→ **INSTRUCTIONS FOR THE TASK**
Set down a word-for-word copy of the data below, limited to the lines from the first through the line with "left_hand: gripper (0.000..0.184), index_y".

»»

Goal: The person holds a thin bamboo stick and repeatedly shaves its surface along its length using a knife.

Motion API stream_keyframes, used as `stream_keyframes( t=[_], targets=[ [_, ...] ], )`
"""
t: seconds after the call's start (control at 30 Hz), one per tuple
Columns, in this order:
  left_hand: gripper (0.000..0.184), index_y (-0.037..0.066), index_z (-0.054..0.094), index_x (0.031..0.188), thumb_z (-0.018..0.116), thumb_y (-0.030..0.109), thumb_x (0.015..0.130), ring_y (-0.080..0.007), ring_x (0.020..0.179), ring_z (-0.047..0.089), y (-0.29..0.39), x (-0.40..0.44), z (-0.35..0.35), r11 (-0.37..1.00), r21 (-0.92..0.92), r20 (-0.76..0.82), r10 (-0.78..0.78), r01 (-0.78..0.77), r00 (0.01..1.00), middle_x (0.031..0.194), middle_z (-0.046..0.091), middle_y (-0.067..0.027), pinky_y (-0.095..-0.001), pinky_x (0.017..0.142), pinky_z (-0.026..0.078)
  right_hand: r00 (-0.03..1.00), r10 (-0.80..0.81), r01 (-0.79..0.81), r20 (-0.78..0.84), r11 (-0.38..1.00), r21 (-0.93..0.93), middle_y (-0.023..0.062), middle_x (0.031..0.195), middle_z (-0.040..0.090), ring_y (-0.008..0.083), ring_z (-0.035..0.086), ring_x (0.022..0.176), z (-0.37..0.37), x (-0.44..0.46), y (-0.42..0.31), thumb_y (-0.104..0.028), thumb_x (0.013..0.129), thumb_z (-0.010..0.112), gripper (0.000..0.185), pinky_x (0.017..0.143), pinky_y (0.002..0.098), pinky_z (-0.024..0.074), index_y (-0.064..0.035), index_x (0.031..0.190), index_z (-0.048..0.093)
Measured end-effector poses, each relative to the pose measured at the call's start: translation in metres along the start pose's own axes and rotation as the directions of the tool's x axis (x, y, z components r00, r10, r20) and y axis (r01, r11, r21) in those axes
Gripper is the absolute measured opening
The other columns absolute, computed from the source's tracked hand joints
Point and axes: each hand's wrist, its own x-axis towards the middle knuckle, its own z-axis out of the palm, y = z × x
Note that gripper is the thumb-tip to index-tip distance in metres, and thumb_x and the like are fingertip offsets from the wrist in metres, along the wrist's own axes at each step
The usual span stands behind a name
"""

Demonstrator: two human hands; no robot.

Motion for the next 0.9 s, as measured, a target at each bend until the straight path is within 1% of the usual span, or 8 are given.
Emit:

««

→ **RESULT OF THIS EXERCISE**
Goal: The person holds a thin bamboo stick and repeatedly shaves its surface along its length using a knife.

Motion API stream_keyframes, used as `stream_keyframes( t=[_], targets=[ [_, ...] ], )`
"""
t: seconds after the call's start (control at 30 Hz), one per tuple
Columns, in this order:
  left_hand: gripper (0.000..0.184), index_y (-0.037..0.066), index_z (-0.054..0.094), index_x (0.031..0.188), thumb_z (-0.018..0.116), thumb_y (-0.030..0.109), thumb_x (0.015..0.130), ring_y (-0.080..0.007), ring_x (0.020..0.179), ring_z (-0.047..0.089), y (-0.29..0.39), x (-0.40..0.44), z (-0.35..0.35), r11 (-0.37..1.00), r21 (-0.92..0.92), r20 (-0.76..0.82), r10 (-0.78..0.78), r01 (-0.78..0.77), r00 (0.01..1.00), middle_x (0.031..0.194), middle_z (-0.046..0.091), middle_y (-0.067..0.027), pinky_y (-0.095..-0.001), pinky_x (0.017..0.142), pinky_z (-0.026..0.078)

That finishes the answer to the exercise.